Hi Denny:Yes, there are days when I can't add 2+2 then there are other days when the mind is sharp. Can't figure it out, but I know it's the fibro fog. On the bad days I try not to fight it, do the best you can and don't be too hard on yourself. For me it usually passes after a few days. Mind you even on my good days I still find the computer confusing. Hang in there Denny.


----------



## Guest (Oct 16, 2000)

Have you guys wondered if your fibro fog is caused by yeast overgrowth, yes, guys get it too. Just finished reading The Yeast Connection by a Dr. Crook and he lists fibro fog as well as IBS symptoms, and a lot of others as being a by product of yeast overgrowth. Following the diet, especially no sugar. he recommends along with caprylic acid pills and acidophilus did the trick for me.Casey


----------



## squrts (Aug 14, 2000)

i would surely die without sugar,nothing works anyway.


----------



## shrinky (Sep 14, 2000)

Hi everyone,I too would hate to have to go without sugar. I sometimes get the shakes and find a nice little chocolate bar helps.
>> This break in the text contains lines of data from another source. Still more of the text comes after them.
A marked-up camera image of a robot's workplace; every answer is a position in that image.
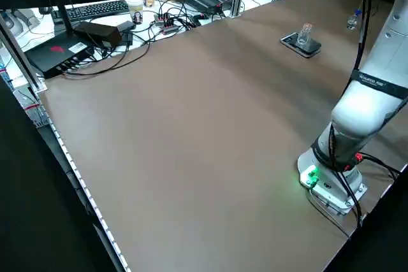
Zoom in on long black looped cable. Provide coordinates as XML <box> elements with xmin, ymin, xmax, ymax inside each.
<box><xmin>62</xmin><ymin>41</ymin><xmax>151</xmax><ymax>77</ymax></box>

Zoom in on black box red logo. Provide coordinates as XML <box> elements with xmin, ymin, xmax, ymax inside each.
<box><xmin>24</xmin><ymin>34</ymin><xmax>97</xmax><ymax>80</ymax></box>

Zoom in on grey USB hub red plugs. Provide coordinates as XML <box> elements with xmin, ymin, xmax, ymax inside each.
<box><xmin>153</xmin><ymin>11</ymin><xmax>180</xmax><ymax>36</ymax></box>

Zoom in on black power adapter brick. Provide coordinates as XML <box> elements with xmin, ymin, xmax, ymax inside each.
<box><xmin>73</xmin><ymin>20</ymin><xmax>123</xmax><ymax>50</ymax></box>

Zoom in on small black adapter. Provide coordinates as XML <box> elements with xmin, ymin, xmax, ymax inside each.
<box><xmin>118</xmin><ymin>29</ymin><xmax>135</xmax><ymax>47</ymax></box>

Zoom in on black monitor stand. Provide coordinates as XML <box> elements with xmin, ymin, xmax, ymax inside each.
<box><xmin>33</xmin><ymin>0</ymin><xmax>77</xmax><ymax>36</ymax></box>

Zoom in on silver electronic balance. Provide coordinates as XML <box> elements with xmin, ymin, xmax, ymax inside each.
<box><xmin>280</xmin><ymin>32</ymin><xmax>323</xmax><ymax>60</ymax></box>

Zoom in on clear dropper bottle blue cap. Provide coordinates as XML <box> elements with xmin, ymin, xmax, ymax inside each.
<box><xmin>346</xmin><ymin>9</ymin><xmax>363</xmax><ymax>31</ymax></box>

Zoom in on white printed bottle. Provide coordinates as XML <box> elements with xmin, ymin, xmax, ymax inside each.
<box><xmin>127</xmin><ymin>0</ymin><xmax>144</xmax><ymax>26</ymax></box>

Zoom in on black keyboard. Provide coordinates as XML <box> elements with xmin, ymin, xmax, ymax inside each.
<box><xmin>50</xmin><ymin>0</ymin><xmax>131</xmax><ymax>25</ymax></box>

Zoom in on aluminium corner frame post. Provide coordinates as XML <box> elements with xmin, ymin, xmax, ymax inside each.
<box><xmin>0</xmin><ymin>13</ymin><xmax>48</xmax><ymax>94</ymax></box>

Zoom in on black arm base cable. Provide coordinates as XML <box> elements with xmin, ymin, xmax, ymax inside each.
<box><xmin>356</xmin><ymin>153</ymin><xmax>401</xmax><ymax>181</ymax></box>
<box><xmin>307</xmin><ymin>169</ymin><xmax>363</xmax><ymax>241</ymax></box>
Besides that, we suffer so much we deserve to have a little luxury in our lives.


----------



## Guest (Oct 22, 2000)

Shrinky,Hate to tell you this but if you get the shakes you may have reactive hypoglycemia and I know you don't want to hear this, changing your diet is the answer, lots of protein, low carbs and hide the sugar, no bread or starch and you will feel a whole lot better. It'll get rid of your IBS too.Good luck,Casey


----------



## Guest (Oct 22, 2000)

I recently found the following excellent website which explains the "sugar sensitivity" problem. Especially good is the section called "Brain Chemistry 101" and "The Seven Steps". http://www.radiantrecovery.com/ Lynda


----------